Tarnish: Building a Static Analysis Pipeline for Chrome Extension Security

Hook

Chrome extensions have access to every password field, every API token, and every cookie in your browser—yet most are built by individual developers with zero security review. Tarnish is one developer's attempt to change that with automated static analysis.

Context

The Chrome Web Store hosts over 150,000 extensions with billions of installations, but unlike mobile app stores, there's no meaningful security review process. Extensions run with powerful APIs that can inject scripts into banking sites, intercept network requests, and access local storage across every domain you visit. A single XSS vulnerability in an extension becomes a universal XSS affecting every site the user browses.

Manual security reviews don't scale. Reading through obfuscated JavaScript, tracking down dangerous API usage, validating Content Security Policies, and checking for vulnerable dependencies takes hours per extension. Security researchers needed a way to triage extensions quickly, identifying the most dangerous patterns automatically so they could focus their expertise on complex logic flaws. Tarnish emerged from this frustration as a tool specifically designed for the unique threat model of browser extensions.

Technical Insight

System architecture — auto-generated

Tarnish's architecture is built around distributed task processing using Celery, Python's asynchronous task queue. When you submit an extension ID from the Chrome Web Store, the frontend posts to an API that creates a Celery task. Workers running on AWS ElasticBeanstalk spot instances pick up these tasks, download the CRX file, unpack it, and run a battery of analyzers. Redis serves as both the message broker for Celery and the results cache.

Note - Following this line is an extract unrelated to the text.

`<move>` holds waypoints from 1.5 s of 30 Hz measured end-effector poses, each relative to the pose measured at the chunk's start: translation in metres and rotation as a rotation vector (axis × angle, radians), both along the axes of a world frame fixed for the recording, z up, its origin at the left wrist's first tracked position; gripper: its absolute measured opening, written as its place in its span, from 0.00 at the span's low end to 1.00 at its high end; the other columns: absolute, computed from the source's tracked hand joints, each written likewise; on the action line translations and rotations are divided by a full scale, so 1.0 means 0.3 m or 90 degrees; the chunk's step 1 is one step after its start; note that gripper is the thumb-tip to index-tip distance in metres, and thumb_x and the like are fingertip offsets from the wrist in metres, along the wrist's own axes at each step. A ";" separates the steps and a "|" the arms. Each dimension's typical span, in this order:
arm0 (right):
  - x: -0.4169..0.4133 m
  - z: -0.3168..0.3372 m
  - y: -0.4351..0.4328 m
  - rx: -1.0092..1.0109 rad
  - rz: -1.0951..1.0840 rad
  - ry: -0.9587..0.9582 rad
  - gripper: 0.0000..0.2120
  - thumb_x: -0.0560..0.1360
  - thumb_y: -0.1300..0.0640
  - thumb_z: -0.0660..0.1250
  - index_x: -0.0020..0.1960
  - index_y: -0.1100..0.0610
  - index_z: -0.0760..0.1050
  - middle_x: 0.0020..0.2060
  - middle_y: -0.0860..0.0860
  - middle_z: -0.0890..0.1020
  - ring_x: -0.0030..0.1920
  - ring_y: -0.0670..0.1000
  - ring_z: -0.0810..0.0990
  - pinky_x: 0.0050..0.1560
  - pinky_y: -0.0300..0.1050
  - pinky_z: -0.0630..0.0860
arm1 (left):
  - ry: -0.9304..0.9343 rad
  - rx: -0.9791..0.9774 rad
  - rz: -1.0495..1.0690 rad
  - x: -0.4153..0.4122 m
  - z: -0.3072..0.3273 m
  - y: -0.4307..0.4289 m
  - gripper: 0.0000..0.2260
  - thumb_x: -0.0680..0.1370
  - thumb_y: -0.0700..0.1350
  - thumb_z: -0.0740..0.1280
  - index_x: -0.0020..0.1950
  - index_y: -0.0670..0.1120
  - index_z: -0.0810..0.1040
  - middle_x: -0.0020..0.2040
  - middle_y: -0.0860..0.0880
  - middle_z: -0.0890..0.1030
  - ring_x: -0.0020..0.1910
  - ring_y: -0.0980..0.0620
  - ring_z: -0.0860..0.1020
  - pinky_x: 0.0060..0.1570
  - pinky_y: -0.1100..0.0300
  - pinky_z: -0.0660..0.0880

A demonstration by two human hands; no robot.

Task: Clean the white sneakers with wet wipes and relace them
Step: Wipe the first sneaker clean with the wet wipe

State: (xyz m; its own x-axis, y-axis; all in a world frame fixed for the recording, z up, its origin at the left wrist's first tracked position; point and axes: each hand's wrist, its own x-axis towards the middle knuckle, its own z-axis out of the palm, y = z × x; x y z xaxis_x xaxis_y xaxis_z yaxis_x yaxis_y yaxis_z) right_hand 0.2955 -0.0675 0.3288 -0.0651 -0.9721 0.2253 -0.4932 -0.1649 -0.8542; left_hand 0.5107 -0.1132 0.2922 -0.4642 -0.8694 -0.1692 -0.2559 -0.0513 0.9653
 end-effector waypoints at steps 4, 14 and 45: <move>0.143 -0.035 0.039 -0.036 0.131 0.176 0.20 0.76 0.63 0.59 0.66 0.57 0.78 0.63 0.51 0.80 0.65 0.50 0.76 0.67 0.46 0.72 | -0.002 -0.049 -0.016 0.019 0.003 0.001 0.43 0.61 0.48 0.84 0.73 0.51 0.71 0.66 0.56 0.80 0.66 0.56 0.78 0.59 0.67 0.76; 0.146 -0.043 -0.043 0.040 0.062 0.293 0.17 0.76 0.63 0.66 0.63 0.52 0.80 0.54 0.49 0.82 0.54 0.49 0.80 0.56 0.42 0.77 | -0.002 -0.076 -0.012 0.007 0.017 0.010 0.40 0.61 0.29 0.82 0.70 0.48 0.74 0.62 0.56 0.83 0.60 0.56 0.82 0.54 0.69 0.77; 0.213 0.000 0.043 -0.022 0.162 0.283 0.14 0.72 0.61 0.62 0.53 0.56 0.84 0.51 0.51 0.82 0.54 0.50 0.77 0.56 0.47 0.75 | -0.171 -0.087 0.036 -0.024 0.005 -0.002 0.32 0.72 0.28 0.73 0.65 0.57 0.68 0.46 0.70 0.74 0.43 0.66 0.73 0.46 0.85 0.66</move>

The choice of spot instances is clever cost optimization. Extension analysis is computationally intensive but not time-critical—users can wait 30 seconds for results. Spot instances can be 70-90% cheaper than on-demand instances, and ElasticBeanstalk's auto-scaling handles the orchestration. If AWS reclaims a spot instance mid-analysis, Celery's acknowledgment system ensures the task gets reassigned to another worker.

The real intelligence lives in the analyzer modules. Rather than generic JavaScript linting, Tarnish looks for extension-specific vulnerabilities. The dangerous functions analyzer doesn't just grep for eval—it tracks which manifest files declare which scripts, whether dangerous functions appear in content scripts (higher risk) versus background pages, and whether the extension's CSP would actually prevent exploitation:

// Simplified version of Tarnish's dangerous function detection
function analyzeDangerousFunctions(extensionFiles, manifest) {
  const dangerousPatterns = [
    { name: 'eval', pattern: /\beval\s*\(/, risk: 'high' },
    { name: 'Function constructor', pattern: /new\s+Function\s*\(/, risk: 'high' },
    { name: 'innerHTML', pattern: /\.innerHTML\s*=/, risk: 'medium' },
    { name: 'document.write', pattern: /document\.write\s*\(/, risk: 'medium' }
  ];

  const findings = [];
  
  for (const [filepath, content] of Object.entries(extensionFiles)) {
    const scriptType = classifyScript(filepath, manifest);
    
    for (const pattern of dangerousPatterns) {
      const matches = [...content.matchAll(pattern.pattern)];
      
      for (const match of matches) {
        findings.push({
          function: pattern.name,
          file: filepath,
          line: getLineNumber(content, match.index),
          context: scriptType, // 'content_script', 'background', 'popup'
          risk: scriptType === 'content_script' ? 'critical' : pattern.risk,
          snippet: extractCodeSnippet(content, match.index)
        });
      }
    }
  }
  
  return findings;
}

function classifyScript(filepath, manifest) {
  if (manifest.content_scripts?.some(cs => cs.js?.includes(filepath))) {
    return 'content_script';
  }
  if (manifest.background?.scripts?.includes(filepath)) {
    return 'background';
  }
  return 'other';
}

This context-aware analysis is crucial. An eval() in a background page that only processes data from the extension's own servers is concerning but not critical. The same eval() in a content script that touches untrusted DOM content is a universal XSS waiting to happen.

Tarnish also includes a CSP bypass detector that understands extension security models. Many extensions set strict CSPs like script-src 'self', but then whitelist CDNs for legitimate libraries. The analyzer checks if those CDNs have known bypasses—Angular on Google's CDN, for instance, can be exploited with ng-app and ng-csp attributes to execute arbitrary expressions. It also flags CSPs that use unsafe-eval, which defeats most of the security benefits.

The web_accessible_resources analyzer generates actionable fingerprinting code. Extensions must explicitly declare which internal resources can be accessed from web pages. This creates a fingerprinting vector—websites can probe for these resources to detect which extensions users have installed. Tarnish automatically generates the JavaScript needed to detect the extension:

// Tarnish output for fingerprinting web_accessible_resources
const fingerprintExtension = async () => {
  const resources = [
    'icons/icon128.png',
    'content/styles.css',
    'lib/jquery.min.js'
  ];
  
  for (const resource of resources) {
    const url = `chrome-extension://extensionid/${resource}`;
    try {
      const response = await fetch(url);
      if (response.ok) {
        return true; // Extension detected
      }
    } catch (e) {
      // Resource not accessible
    }
  }
  return false;
};

This kind of output transforms Tarnish from a simple vulnerability scanner into a research tool. Security researchers can immediately test whether their target extension is detectable, which matters for threat modeling—some attacks only work if you can identify which extensions a user has installed.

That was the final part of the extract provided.